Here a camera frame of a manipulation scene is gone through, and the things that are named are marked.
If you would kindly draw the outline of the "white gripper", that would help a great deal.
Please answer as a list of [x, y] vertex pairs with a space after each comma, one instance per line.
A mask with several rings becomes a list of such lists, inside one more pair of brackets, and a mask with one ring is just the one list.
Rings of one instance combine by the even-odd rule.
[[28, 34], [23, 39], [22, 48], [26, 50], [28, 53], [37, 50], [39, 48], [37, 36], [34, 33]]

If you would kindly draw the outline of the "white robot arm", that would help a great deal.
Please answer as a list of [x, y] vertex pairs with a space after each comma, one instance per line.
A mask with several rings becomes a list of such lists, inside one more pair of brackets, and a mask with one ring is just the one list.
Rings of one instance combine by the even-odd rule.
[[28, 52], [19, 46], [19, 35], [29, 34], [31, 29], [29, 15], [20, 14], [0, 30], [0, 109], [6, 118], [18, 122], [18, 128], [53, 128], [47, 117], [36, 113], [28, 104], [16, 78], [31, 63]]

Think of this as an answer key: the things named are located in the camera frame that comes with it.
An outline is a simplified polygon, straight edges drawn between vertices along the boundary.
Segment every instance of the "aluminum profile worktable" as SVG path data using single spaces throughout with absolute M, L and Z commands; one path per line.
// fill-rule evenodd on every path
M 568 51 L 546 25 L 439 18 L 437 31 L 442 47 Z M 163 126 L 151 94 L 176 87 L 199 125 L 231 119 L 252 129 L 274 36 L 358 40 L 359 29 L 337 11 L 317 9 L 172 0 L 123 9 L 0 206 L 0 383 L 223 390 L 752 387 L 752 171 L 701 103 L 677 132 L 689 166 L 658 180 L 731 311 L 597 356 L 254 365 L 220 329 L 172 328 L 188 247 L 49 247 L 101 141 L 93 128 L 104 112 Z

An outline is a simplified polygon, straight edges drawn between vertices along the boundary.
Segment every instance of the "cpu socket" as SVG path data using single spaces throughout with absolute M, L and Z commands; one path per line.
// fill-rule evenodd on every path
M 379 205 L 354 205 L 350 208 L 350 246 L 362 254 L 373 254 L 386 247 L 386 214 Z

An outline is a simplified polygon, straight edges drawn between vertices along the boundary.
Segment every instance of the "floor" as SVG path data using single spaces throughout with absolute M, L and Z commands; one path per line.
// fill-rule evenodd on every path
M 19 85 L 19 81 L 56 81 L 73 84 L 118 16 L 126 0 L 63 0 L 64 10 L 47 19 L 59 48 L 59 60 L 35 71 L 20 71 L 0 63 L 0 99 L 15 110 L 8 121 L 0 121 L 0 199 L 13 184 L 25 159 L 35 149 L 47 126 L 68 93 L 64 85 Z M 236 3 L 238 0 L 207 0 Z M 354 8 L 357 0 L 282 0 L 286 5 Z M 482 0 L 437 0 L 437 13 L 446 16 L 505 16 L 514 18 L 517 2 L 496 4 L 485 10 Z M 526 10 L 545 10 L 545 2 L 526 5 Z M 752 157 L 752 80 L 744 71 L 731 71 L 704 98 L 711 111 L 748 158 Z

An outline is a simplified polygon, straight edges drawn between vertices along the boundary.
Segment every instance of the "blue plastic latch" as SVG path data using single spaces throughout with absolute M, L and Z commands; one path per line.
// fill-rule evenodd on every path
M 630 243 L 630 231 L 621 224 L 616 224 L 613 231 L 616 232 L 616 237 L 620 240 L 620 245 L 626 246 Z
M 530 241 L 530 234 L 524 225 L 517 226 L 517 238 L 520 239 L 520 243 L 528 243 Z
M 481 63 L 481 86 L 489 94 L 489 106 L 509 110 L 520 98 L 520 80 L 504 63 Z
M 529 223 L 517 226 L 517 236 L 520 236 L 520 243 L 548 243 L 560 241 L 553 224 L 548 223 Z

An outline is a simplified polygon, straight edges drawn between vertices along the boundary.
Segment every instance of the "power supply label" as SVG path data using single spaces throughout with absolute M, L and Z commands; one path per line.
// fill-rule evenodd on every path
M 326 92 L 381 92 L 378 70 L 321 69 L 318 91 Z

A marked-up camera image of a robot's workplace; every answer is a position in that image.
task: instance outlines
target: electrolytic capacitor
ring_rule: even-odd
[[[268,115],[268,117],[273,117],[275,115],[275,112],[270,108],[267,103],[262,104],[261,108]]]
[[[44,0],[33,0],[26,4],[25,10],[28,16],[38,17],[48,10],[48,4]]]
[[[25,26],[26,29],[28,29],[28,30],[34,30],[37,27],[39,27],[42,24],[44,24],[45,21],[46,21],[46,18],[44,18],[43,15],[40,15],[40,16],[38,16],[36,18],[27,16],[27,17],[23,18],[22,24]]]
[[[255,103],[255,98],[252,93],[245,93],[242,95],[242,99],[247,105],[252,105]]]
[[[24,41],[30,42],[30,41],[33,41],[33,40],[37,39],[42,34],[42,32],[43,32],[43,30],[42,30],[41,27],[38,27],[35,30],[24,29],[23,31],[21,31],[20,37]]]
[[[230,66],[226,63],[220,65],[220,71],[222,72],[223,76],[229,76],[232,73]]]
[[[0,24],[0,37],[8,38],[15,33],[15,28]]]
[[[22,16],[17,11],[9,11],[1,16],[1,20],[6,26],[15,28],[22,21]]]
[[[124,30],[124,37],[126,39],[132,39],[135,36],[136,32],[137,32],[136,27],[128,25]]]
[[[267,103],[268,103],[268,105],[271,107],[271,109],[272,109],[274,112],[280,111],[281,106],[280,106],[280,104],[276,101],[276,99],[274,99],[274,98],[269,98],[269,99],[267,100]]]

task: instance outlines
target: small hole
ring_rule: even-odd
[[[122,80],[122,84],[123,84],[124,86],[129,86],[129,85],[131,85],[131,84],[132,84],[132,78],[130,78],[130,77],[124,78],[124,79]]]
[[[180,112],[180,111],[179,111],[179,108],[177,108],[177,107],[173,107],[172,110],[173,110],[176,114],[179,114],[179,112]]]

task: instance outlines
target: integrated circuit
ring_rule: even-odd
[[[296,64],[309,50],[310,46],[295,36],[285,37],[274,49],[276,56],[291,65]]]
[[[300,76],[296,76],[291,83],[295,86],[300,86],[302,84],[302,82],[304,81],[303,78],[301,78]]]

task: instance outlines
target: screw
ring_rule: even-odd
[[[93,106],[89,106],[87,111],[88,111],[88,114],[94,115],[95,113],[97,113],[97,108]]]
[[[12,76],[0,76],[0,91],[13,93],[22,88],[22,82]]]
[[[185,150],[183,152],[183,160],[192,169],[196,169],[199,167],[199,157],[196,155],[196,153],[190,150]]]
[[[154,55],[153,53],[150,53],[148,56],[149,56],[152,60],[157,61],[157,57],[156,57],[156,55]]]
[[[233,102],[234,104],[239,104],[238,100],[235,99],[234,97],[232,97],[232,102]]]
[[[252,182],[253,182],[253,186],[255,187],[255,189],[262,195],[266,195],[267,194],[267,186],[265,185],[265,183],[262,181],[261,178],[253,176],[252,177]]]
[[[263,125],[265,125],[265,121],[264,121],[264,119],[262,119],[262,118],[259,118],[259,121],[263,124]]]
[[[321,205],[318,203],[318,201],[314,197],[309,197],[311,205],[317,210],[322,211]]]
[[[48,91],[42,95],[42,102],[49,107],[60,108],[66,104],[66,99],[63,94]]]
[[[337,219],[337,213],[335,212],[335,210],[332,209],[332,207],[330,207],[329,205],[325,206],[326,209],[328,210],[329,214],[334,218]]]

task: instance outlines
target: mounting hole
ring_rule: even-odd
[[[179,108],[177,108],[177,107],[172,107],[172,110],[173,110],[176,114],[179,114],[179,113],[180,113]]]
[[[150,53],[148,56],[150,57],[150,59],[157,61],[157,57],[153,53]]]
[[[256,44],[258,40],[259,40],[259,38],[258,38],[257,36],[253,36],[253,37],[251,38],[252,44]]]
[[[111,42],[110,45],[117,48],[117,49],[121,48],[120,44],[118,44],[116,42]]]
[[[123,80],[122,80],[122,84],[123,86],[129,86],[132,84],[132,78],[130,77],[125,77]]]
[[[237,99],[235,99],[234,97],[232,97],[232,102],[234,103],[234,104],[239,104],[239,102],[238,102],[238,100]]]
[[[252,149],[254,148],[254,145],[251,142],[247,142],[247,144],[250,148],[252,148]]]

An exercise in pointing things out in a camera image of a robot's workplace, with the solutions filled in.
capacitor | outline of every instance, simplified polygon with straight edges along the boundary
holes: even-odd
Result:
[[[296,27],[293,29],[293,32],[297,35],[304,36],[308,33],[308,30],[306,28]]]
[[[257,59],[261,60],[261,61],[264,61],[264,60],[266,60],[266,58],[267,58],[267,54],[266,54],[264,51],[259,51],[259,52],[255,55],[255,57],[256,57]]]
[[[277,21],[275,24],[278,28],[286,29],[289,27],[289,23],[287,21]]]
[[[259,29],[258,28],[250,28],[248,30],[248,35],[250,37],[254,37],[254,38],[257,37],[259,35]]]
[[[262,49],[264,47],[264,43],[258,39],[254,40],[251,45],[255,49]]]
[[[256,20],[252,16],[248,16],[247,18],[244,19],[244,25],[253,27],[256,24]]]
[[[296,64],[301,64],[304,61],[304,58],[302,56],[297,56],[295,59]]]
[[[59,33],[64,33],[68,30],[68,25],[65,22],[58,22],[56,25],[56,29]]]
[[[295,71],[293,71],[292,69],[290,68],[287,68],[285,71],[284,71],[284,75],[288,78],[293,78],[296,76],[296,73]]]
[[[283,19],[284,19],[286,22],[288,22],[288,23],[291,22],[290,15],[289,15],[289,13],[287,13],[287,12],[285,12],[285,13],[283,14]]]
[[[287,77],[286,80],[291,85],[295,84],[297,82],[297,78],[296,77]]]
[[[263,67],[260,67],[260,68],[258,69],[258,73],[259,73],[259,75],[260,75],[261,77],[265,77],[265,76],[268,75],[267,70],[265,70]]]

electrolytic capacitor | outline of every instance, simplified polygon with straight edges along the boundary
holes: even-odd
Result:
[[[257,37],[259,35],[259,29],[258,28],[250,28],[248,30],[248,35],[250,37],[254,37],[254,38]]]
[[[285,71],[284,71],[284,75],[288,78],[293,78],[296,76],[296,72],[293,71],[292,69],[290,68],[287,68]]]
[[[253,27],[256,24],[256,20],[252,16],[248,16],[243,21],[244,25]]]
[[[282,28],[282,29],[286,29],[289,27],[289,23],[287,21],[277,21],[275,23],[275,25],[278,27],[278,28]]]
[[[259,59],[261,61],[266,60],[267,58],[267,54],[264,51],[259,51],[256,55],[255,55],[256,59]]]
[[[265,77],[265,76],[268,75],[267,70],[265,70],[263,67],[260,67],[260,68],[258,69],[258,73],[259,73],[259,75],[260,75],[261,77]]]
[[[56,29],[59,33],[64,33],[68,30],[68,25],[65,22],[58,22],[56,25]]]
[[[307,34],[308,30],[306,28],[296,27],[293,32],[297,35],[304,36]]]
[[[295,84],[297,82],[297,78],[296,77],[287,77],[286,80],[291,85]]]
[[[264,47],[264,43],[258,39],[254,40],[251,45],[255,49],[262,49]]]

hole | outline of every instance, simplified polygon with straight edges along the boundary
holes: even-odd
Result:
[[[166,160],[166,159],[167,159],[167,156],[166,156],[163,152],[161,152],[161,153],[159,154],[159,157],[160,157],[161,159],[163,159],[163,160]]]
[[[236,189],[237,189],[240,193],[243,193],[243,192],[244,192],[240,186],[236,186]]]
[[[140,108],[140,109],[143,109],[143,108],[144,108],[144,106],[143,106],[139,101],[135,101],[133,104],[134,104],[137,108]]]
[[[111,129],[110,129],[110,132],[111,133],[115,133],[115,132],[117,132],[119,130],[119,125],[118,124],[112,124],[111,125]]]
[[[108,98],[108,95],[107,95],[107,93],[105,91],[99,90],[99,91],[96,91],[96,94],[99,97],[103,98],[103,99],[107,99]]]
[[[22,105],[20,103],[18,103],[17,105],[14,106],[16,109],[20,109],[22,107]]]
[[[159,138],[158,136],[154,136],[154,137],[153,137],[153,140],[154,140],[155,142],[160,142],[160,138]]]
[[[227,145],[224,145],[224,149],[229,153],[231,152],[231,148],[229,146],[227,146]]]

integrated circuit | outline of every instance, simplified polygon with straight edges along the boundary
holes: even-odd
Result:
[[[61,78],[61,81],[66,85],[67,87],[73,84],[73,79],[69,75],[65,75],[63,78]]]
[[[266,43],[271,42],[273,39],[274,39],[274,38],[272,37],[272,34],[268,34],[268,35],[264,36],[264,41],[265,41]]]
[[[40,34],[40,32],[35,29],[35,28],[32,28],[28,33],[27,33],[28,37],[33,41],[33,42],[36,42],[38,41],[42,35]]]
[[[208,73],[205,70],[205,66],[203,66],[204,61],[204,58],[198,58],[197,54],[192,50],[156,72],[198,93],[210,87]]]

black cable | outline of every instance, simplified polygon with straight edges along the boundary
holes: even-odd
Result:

::::

[ACTIVITY]
Consider the entries above and return each line with the string "target".

[RESPONSE TO THIS EXERCISE]
target: electrolytic capacitor
target: small hole
target: integrated circuit
target: screw
target: mounting hole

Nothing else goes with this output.